• _TASK DESCRIPTION_
Look for the word "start" in the material below. Copy each line that has it.

• _INFORMATION SHOWN_
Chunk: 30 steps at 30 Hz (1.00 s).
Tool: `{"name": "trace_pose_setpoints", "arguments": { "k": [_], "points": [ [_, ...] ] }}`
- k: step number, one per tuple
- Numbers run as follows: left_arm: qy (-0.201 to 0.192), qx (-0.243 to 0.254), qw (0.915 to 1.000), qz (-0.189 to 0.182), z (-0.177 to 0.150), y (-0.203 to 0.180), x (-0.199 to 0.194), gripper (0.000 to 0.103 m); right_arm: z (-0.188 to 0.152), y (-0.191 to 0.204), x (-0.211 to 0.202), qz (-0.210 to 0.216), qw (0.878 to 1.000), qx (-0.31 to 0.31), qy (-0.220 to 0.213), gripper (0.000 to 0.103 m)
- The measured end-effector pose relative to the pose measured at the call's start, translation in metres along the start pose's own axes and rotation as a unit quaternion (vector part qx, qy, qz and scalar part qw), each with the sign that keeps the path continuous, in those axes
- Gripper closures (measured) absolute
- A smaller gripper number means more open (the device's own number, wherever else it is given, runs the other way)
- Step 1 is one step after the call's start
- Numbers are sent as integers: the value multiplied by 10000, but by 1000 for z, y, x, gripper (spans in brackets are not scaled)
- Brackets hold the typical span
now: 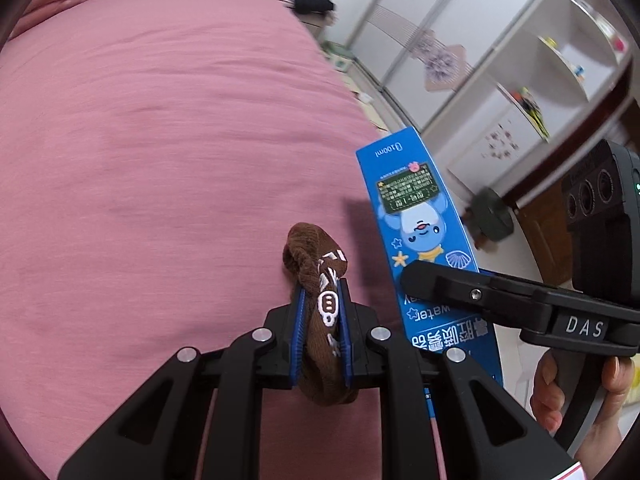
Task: Collect trash
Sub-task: 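Carry the brown sock and blue box over the yellow bin and release both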
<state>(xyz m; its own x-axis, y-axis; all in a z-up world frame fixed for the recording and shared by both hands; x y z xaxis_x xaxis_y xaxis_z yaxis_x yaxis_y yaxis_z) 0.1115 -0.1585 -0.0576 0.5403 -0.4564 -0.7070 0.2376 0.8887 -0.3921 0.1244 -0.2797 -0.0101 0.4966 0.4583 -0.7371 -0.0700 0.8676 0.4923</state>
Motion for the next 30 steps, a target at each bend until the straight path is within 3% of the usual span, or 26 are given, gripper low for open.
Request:
{"name": "trace_pose_setpoints", "arguments": {
  "k": [16,24,30],
  "points": [
    [562,736,9931,-714,-4,-122,70,88,-19,-129,-101,-319,9933,869,-697,54],
    [865,1266,9839,-914,-13,-176,108,88,-33,-202,-118,-474,9825,1631,-763,54],
    [1119,1339,9785,-1097,-14,-200,142,88,-35,-234,-125,-665,9752,1916,-885,54]
  ]
}}
Point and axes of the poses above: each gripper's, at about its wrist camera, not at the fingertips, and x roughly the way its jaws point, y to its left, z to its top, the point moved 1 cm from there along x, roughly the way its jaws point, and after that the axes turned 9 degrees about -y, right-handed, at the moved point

• _EXERCISE ANSWER_
- The measured end-effector pose relative to the pose measured at the call's start, translation in metres along the start pose's own axes and rotation as a unit quaternion (vector part qx, qy, qz and scalar part qw), each with the sign that keeps the path continuous, in those axes
- Step 1 is one step after the call's start

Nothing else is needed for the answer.